Intel Chip Vulnerability Could Lead to Stealthy Rootkits

Security researchers have turned the spotlight on an Intel chip vulnerability that could allow hackers unauthorized access to system management mode code. The hack was disclosed recently by the efforts of two separate researchers, but was apparently first uncovered by Intel employees.

Security researchers have released proof of concept exploit code for an Intel chip flaw that could be abused to compromise computer systems with stealthy rootkits.

The attack takes advantage of an Intel CPU caching vulnerability that can be used to get unauthorized access to SMRAM, a protected region of system memory where the system management mode (SMM) code lives. Joanna Rutkowska and Rafal Wojtczuk of Invisible Things Lab released a paper with proof of concept code yesterday, while Loic Duflot, a research engineer for the French Central directorate for Information System Security, was slated to simultaneously make a presentation on the issue at the CanSecWest conference in Vancouver.

Duflot and the researchers at Invisible Things Lab discovered the flaw separately - though apparently neither are the first to report its existence. According to the team at Invisible Things Lab, the flaw was actually found initially by Intel employees, who wrote about how this class of CPU caching vulnerability could be exploited back in 2005.

The attack assumes the hacker has access to certain platform MSR registers. Technical details of the attack can be found here in the paper from Invisible Things Lab. Successful exploitation of the CPU cache poisoning allows hackers to read or write to SMRAM, which is otherwise protected.

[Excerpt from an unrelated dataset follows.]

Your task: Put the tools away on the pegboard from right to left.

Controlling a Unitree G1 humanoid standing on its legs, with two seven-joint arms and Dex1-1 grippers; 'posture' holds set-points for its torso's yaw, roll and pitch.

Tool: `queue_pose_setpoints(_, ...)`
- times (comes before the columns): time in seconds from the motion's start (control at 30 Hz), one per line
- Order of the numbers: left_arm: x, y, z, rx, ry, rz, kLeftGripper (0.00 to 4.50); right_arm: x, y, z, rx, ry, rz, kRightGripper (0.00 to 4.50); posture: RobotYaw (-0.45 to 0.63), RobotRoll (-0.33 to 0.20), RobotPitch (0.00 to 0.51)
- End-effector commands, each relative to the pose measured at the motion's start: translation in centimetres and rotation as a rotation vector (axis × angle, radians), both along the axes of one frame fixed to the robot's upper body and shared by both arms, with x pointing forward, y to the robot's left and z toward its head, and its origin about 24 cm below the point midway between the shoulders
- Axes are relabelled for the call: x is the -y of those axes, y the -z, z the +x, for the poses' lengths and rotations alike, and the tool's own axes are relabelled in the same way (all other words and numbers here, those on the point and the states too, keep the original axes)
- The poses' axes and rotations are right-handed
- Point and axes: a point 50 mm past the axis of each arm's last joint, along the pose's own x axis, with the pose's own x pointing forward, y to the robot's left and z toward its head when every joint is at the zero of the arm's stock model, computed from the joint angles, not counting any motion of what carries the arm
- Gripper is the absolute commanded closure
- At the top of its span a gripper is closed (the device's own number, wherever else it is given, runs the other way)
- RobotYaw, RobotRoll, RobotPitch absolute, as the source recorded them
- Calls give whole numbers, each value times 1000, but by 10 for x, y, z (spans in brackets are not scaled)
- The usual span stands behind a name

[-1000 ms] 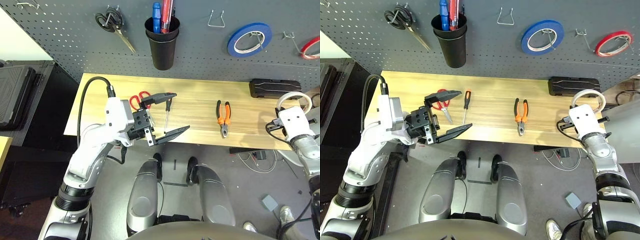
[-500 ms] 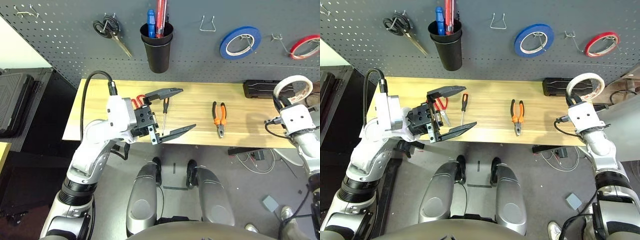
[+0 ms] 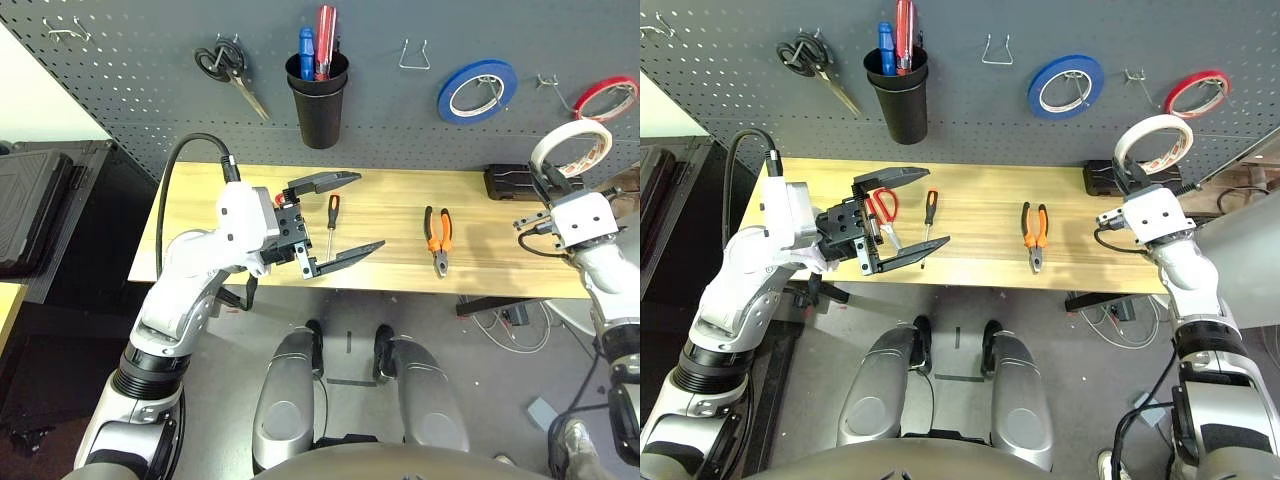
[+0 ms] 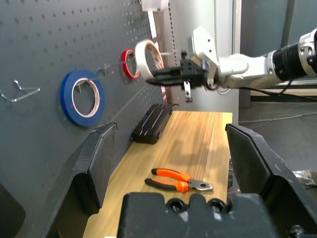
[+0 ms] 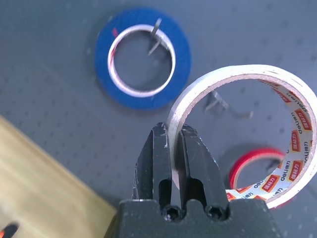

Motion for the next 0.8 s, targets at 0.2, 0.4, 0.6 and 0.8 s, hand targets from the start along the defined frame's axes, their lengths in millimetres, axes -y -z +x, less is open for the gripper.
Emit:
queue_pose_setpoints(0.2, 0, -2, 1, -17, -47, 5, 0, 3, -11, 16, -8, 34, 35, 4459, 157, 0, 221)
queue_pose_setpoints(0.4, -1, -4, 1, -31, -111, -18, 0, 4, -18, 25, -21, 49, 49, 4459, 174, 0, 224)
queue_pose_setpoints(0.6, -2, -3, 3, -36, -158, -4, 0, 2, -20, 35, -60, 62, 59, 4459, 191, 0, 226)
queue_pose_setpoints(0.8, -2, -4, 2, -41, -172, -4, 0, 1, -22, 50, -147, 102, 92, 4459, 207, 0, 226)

"The attack allows for privilege escalation from Ring 0 to the SMM on many recent motherboards with Intel CPUs," Rutkowska, CEO of Invisible Things Lab, explained in a blog post.

According to Invisible Things Lab, this marks the third attack on SMM memory they have found in the last 10 months affecting Intel-based systems.

"Intel has informed us that they have been working on a solution to prevent caching attacks on SMM memory for quite a while and have also engaged with OEMs/BIOS vendors to implement certain new mechanisms that are supposed to prevent the attack," according to the paper. "According to Intel, many new systems are protected against the attack. We have found out, however, that some of Intel's recent motherboards, like e.g. the popular DQ35, are still vulnerable to the attack."

In her blog, Rutkowska added that researchers should not be blamed for publishing information they find about a bug if vendors do not move quickly enough.

"If there is a bug somewhere and if it stays unpatched for enough time, it is almost guaranteed that various people will (re)discover and exploit it, sooner or later," she wrote.